▶ _Problem to work on_:
Looking through the data, please report how many lines contain the string "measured", giving nothing but the number.

▶ _Recorded data_:
=== Begin Enclosure ===

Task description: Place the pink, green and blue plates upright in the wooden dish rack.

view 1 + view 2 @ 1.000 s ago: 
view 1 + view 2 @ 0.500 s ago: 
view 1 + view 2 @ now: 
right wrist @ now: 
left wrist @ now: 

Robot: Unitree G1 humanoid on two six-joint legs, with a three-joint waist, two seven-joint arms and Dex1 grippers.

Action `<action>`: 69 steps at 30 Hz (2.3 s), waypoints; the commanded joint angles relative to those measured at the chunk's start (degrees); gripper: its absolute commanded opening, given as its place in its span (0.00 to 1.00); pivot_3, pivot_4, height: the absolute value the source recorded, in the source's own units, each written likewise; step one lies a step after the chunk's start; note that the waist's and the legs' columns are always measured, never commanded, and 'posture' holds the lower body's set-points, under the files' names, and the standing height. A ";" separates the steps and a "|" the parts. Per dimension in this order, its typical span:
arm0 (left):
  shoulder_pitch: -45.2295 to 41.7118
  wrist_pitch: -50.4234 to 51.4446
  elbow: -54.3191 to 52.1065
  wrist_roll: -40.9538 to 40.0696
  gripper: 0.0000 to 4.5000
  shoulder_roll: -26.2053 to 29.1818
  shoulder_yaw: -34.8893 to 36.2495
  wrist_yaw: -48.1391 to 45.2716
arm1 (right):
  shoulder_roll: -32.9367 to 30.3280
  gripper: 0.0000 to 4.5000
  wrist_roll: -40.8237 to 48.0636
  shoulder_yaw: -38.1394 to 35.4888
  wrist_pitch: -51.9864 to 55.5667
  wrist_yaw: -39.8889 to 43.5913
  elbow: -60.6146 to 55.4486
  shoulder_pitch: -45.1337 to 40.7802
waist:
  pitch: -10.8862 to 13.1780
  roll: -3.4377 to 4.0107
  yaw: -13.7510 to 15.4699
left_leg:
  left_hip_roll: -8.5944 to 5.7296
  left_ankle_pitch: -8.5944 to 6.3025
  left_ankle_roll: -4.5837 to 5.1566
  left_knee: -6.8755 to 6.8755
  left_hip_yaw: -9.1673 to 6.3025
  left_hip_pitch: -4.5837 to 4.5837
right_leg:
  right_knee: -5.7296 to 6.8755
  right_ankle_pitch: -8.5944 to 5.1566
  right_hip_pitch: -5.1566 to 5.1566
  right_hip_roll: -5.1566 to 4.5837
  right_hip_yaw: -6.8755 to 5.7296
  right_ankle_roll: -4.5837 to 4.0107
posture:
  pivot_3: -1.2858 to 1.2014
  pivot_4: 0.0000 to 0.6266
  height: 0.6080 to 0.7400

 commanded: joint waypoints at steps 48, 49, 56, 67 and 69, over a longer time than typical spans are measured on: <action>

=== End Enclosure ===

▶ _Exercise result_:
2